Him. Dad. Father. The Devil.
I’d wired the last of the money to him a week ago and haven’t heard from him since. I’m paid in full, every penny that he’s demanded. I am, as Selina promised, free. Free to return home, live my life, and never need to work again - as long as the residual checks keep coming in.
And yet I don’t feel free. I feel selfish, pathetic, and unworthy. All the words my father would put next to my name, far different than the trade reviews. Because I have this life, and yet I continue to be ungrateful.
I’d give it all up to remove the scars of my past.
A light knock taps at the door. I lower the empty glass, glad for the Dutch courage the vodka has offered me.
Selina opens the door slightly, enough to poke her head in. ‘Ready?’ she asks.
I fake a smile, straighten my back and adorn the mask of the man everyone expects me to be. ‘Born ready.’

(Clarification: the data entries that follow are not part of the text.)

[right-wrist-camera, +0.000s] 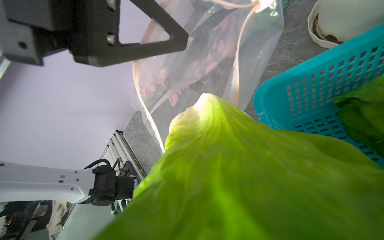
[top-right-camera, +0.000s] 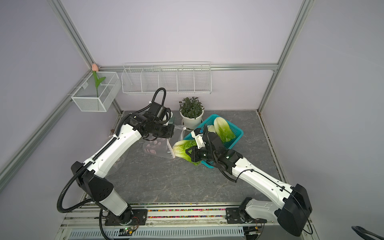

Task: Put the chinese cabbages into a zipper bag and zip it
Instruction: Place the Chinese cabbage in the zipper food storage bag.

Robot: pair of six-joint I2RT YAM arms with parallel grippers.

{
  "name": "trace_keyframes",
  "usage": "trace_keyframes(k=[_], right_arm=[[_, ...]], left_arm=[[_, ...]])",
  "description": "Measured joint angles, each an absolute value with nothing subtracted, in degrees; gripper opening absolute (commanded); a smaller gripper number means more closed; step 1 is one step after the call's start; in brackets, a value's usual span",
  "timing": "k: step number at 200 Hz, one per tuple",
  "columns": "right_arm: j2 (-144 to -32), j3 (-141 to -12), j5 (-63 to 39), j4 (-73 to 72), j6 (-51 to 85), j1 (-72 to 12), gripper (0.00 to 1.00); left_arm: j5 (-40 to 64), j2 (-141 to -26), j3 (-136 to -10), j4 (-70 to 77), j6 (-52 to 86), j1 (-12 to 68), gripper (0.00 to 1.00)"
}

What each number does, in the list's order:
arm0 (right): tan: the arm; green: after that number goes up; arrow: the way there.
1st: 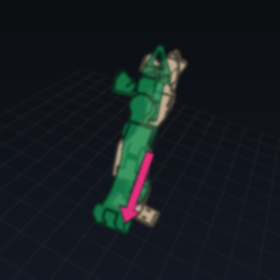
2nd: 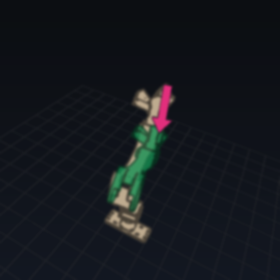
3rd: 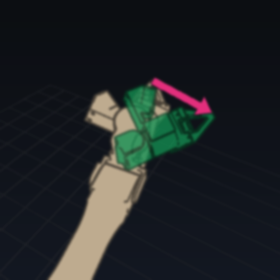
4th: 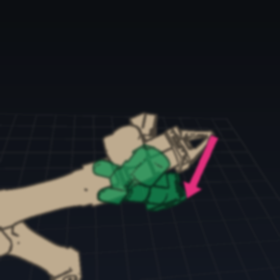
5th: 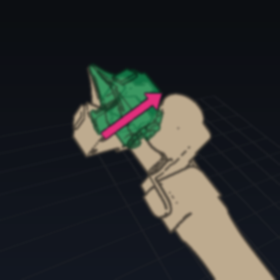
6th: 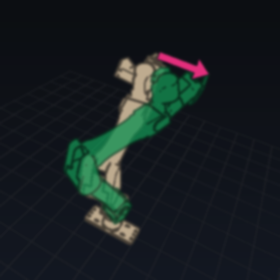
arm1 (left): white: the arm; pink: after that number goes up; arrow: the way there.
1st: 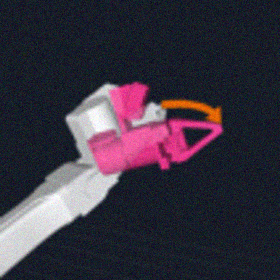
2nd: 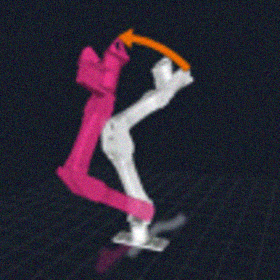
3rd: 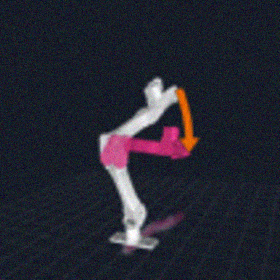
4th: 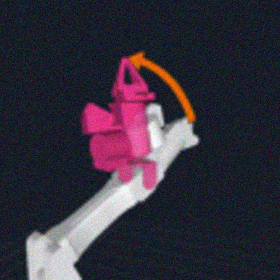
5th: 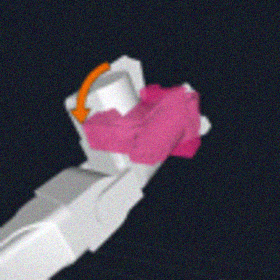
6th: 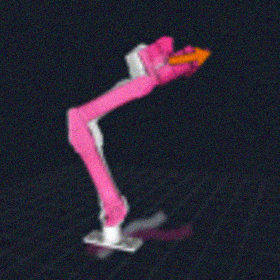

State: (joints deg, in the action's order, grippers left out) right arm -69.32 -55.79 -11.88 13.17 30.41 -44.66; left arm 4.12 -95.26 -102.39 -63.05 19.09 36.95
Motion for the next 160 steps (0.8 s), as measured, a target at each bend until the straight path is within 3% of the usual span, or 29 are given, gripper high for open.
trace_keyframes(k=[51,94,126,160], right_arm=[[-71.00,-56.36,-13.85,8.19,34.96,-42.68,0.07],[-76.03,-46.04,-21.47,-14.94,57.76,-32.45,0.07],[-80.20,-45.91,-24.75,-25.58,67.31,-34.96,0.07],[-81.58,-48.84,-26.63,-21.74,66.13,-35.79,0.07]], left_arm=[[5.34,-96.95,-105.25,-63.77,19.46,44.27,0.00],[6.85,-95.66,-101.36,-60.16,20.60,43.90,0.00],[9.26,-94.87,-96.77,-58.65,21.06,43.88,0.00],[10.98,-93.49,-96.20,-56.82,21.17,43.72,0.00]])
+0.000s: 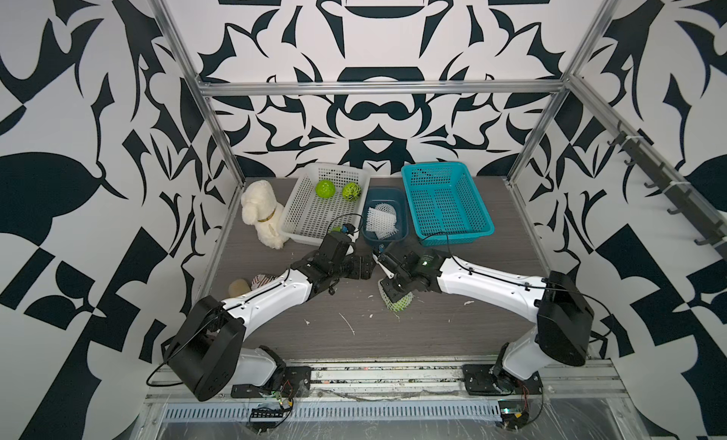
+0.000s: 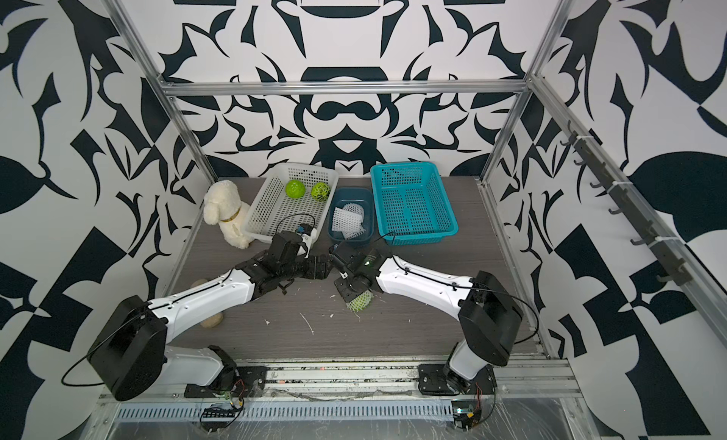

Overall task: Sleeve custard apples in foam nets
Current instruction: Put on the foam net on the custard apple.

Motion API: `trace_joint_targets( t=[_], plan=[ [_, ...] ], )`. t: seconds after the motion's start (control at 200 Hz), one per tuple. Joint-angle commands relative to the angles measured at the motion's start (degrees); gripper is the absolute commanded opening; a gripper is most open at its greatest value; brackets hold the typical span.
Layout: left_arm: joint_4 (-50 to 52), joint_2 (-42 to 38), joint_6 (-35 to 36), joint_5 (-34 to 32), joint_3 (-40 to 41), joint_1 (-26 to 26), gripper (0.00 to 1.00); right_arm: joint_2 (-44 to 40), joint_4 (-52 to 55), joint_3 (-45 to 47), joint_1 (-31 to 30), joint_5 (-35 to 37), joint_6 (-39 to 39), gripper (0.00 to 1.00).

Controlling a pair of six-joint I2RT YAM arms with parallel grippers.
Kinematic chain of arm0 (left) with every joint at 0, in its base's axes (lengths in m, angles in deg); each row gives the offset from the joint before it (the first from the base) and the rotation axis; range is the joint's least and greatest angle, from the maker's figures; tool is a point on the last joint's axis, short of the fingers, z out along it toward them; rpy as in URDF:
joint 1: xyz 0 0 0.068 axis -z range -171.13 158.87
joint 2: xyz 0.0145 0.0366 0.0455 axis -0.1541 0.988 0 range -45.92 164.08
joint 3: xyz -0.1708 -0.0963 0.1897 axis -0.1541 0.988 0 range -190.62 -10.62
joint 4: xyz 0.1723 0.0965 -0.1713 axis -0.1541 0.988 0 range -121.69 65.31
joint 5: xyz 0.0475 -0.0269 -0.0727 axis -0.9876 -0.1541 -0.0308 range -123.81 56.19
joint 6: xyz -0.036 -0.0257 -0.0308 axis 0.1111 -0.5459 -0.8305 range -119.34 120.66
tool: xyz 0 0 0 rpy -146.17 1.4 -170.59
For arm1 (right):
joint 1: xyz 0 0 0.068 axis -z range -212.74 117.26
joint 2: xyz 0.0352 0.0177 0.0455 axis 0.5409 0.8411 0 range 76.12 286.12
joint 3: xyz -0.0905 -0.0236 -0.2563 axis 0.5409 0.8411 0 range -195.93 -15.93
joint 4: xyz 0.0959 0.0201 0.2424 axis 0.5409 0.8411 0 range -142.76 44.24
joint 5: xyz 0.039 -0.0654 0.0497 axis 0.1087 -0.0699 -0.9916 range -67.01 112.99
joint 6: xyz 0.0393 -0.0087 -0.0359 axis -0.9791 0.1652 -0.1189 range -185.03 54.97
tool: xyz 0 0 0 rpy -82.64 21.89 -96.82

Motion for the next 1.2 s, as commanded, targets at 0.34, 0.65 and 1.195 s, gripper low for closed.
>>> trace_joint_targets(
  t=[0.34, 0.65, 1.195],
  plan=[
    [0.05, -1.14, -3.44, 8.1, -0.2, 1.34, 0.88, -8.08, -2.22, 6.03, -0.43, -0.74, -4.27, 0.15],
    [-4.16, 1.07, -6.32, 13.21, 1.06, 6.67, 0.88, -10.65, -4.6, 9.4, -0.47, -1.97, -6.11, 0.27],
    [-3.16, 6.08, -5.92, 8.8, 0.78, 8.32, 0.79, -12.85, -6.41, 11.85, -0.45, -1.87, -6.87, 0.27]
  ],
)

Selina steps into the room, a swarm of people behind her, all watching me expectantly. Like them, Selina has a glint of emotion in her eyes. It wets her painted lashes, threatening to ruin her makeup.
‘You look…’ she begins, pausing to find the right word. ‘Ravishing.’
I pull at my bowtie, hoping to ease the sudden constriction around my throat. ‘You don’t look too bad yourself, Selina.’
She closes the space between us and stops just shy of where I stand. To distract herself from her emotion, she fusses over me, flattening the lapels of my suit jacket, brushing hair from my shoulders and dragging a single strand of my bangs down over my eye.
‘Now you look like you’re worth the swooning crowd that’s waiting outside for you.’
Another chorus of screams hits the windows. I can’t help but wince, which Selina notices - she never misses a single thing. ‘Smile. Shoulders back. Prove to yourself that you deserve to stand in this spotlight.’
I lower my voice, which is hard when it’s so deep that even a whisper can carry. ‘What if I don’t deserve the spotlight?’
More cries of excitement, my name slowly building in a demanding chorus out on the red carpet. ‘Let them prove to you that you do.’
And with that, Selina threads her fingers in with mine and guides me out of the room.
The red carpet passes in a blur of blinding lights and flashing cameras.
It’s acting, I tell myself. Playing the part of a man who wants to be here, a man who enjoys the attention. Maybe the reviewers are right, and I do it effortlessly. After hundreds of photos are taken of me standing beneath a 3D model of my dragon - Eratrix - from the film, I’m shepherded down a line of press. Fluffy-headed mics are pressed so close to my face that by the time I finish, all I can smell is their plasticky scent. My mouth is so dry, my head aching so much that I can’t imagine how I’m going to make it through the film and the throng of after-parties set up by my co-stars.
I see Michelle, the second lead of the film, skimming down the red carpet - which is actually gold to match the film’s aesthetic. She looks beautiful, long auburn hair falling down her spine like a river, the silver dress she wears something hand-picked from Aubrey Hepburn’s closet.
We hug, for the cameras and the crowd. Our small talk is exaggerated so the people watching think we are the best of friends, when the truth is she fucking hates me. It wasn’t always the case, but then she made advances on me during filming which I politely declined, over and over and over. She doesn’t know it, but she’s not for me. Our chemistry on screen is unmatched, but that doesn’t translate to real life. At least, not for me.
Michelle isn’t my type. I don’t really have a type. I’ve never given myself room to explore it. I’ve fucked around, yes. But with the life I choose to lead, the constraints placed on me, it’s better doing it alone.
Fewer people get hurt.
‘Sign some posters, take some selfies. I say you’ve got about ten minutes before we need to head inside.’ Selina has to shout over the hustle and bustle. The soundtrack for the film is blaring out of speakers, turning all of this side of London into a rave.
She offers me a quick drink of water, which I’ve never been gladder for. Alcohol would’ve been better, but that will come when the credits start rolling.
‘Wish me luck,’ I say, stepping towards the line of people waving copies of An Age of Dragons, collectable figurines of my character and other merchandise like t-shirts, mugs, and the many topless photos of my character scowling on the back of his dragon.
Maybe Selina was right. Because for the first time, I’m swept away by the love. I’m surrounded by it. I think it’s love, anyway. Maybe a form of it. Certainly something that could replace the type of love I crave, even if it won’t last.
That thought spoils it for me. I look into the faces of crying, adoring fans and know that one wrong move, and they would turn on me.
Where was this love when I needed it most? Off being given to someone else whilst I festered with my demons, alone.
‘Thank you,’ I say, numbly, my cheeks aching from the forced smile. ‘I appreciate it. I hope you enjoy the film. The book is always better…’ On and on I go until the faces blur into one.
I’m towards the end of the line when I pause halfway through scrawling my name over a poster with my nipples on display. It isn’t that the person holding it is standing out, but more of a deep gut reaction. Like my body is reacting to something my mind still hasn’t worked out.